▸ Problem details
Please give the number of lines in the entries below that hold "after", with no other words.

* * *

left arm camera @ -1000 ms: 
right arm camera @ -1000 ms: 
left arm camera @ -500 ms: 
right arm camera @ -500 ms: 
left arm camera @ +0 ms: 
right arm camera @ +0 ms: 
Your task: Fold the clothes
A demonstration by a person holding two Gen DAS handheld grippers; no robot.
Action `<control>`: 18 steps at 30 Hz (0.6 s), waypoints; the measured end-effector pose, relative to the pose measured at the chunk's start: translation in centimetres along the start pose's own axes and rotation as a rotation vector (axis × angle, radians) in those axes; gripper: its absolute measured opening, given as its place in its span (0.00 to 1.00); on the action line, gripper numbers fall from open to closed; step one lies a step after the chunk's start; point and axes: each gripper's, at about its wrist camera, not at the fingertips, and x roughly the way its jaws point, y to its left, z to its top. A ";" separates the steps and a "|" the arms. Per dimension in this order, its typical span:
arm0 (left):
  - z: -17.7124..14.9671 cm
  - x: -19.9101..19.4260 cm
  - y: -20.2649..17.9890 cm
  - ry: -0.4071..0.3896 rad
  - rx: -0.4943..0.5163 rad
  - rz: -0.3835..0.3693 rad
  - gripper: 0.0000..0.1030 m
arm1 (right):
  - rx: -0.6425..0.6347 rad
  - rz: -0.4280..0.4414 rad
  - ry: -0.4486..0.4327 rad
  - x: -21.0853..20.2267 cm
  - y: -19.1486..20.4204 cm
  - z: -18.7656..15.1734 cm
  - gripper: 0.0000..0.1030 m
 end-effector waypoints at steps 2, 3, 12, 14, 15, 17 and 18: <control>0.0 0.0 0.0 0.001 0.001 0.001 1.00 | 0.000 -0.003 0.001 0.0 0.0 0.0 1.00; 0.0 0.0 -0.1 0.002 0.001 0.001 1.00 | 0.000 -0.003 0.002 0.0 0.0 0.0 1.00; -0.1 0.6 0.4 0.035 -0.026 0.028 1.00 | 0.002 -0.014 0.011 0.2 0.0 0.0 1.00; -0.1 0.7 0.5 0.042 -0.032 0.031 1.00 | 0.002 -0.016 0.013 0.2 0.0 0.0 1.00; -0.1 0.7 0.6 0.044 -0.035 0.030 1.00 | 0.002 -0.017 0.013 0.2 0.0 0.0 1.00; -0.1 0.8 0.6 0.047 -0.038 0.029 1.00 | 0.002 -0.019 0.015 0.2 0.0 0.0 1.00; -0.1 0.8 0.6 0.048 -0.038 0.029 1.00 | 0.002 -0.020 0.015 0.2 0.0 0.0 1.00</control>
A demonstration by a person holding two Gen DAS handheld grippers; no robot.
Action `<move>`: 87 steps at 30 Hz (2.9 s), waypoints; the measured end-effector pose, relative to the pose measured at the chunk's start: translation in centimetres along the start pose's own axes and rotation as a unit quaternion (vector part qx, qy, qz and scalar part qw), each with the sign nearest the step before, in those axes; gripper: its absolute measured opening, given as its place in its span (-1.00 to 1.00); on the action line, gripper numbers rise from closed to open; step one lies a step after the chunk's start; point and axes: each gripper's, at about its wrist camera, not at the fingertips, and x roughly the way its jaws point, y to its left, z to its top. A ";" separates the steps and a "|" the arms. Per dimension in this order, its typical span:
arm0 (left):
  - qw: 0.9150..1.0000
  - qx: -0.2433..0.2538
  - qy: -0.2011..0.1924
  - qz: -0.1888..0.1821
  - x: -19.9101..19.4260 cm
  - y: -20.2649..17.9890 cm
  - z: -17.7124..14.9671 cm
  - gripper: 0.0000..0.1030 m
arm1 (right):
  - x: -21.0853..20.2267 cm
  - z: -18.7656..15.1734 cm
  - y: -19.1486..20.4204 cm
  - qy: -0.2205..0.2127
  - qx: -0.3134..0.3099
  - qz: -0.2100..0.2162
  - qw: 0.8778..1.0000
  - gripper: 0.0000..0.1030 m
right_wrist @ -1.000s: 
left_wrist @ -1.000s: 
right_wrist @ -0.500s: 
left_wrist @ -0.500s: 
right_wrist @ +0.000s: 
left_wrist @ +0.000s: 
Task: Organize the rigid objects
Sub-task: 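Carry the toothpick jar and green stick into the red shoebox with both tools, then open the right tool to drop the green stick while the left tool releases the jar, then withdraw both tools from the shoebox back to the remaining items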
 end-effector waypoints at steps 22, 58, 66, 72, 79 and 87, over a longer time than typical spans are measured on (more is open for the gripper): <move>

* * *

▸ Response to this task
2